**Task prompt**:
Would you write out every entry exactly, but without the pictures?

Record extracts Block Start

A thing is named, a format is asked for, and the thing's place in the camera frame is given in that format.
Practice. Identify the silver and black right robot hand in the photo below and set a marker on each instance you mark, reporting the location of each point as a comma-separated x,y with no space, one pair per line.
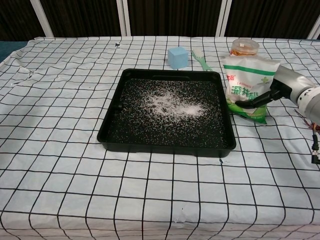
287,80

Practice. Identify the white and green salt bag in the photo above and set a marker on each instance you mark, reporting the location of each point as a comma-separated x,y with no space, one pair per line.
247,75

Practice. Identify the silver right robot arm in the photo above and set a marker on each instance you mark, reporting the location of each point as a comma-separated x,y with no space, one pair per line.
311,102

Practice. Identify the clear plastic snack jar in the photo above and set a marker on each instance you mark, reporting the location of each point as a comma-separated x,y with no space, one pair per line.
243,47

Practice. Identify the light green brush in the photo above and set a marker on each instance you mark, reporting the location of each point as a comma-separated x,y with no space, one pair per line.
200,60

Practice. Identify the spilled white salt pile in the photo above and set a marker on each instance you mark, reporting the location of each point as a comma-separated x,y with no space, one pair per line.
190,108

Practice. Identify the light blue foam cube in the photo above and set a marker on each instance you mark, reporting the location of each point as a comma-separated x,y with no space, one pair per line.
177,57

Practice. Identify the black square plastic tray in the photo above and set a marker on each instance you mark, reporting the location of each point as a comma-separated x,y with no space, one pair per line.
130,140

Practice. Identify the white black-checked tablecloth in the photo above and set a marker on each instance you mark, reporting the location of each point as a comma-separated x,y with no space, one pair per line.
75,175

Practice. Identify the white partition frame post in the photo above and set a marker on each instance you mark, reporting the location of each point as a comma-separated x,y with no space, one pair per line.
222,17
43,20
313,30
124,17

Record extracts Block End

**Written answer**:
A thing is named, a format is asked for, and the thing's place in the camera frame is given in that format.
Practice. Identify the silver and black right robot hand in the photo below and set a marker on each instance you mark, reporting the location of each point as a comma-separated x,y with no space, one pair per line.
287,80

Practice. Identify the white and green salt bag in the photo above and set a marker on each instance you mark, reporting the location of each point as a comma-separated x,y with no space, one pair per line.
247,75

Practice. Identify the silver right robot arm in the photo above and set a marker on each instance you mark, reporting the location of each point as a comma-separated x,y with no space, one pair per line.
311,102

Practice. Identify the clear plastic snack jar in the photo above and set a marker on each instance you mark, reporting the location of each point as a comma-separated x,y with no space, one pair per line.
243,47

Practice. Identify the light green brush in the photo above and set a marker on each instance you mark, reporting the location of each point as a comma-separated x,y with no space, one pair per line.
200,60

Practice. Identify the spilled white salt pile in the photo above and set a marker on each instance you mark, reporting the location of each point as a comma-separated x,y with no space, one pair per line.
190,108

Practice. Identify the light blue foam cube in the photo above and set a marker on each instance you mark, reporting the location of each point as a comma-separated x,y with no space, one pair per line.
177,57

Practice. Identify the black square plastic tray in the photo above and set a marker on each instance you mark, reporting the location of each point as a comma-separated x,y with no space, one pair per line.
130,140

Practice. Identify the white black-checked tablecloth in the photo above and set a marker on each instance you mark, reporting the location of each point as a comma-separated x,y with no space, one pair per line.
75,175

Practice. Identify the white partition frame post in the photo above and set a marker on each instance you mark, reporting the location of each point as a comma-separated x,y with no space, one pair per line.
222,17
43,20
313,30
124,17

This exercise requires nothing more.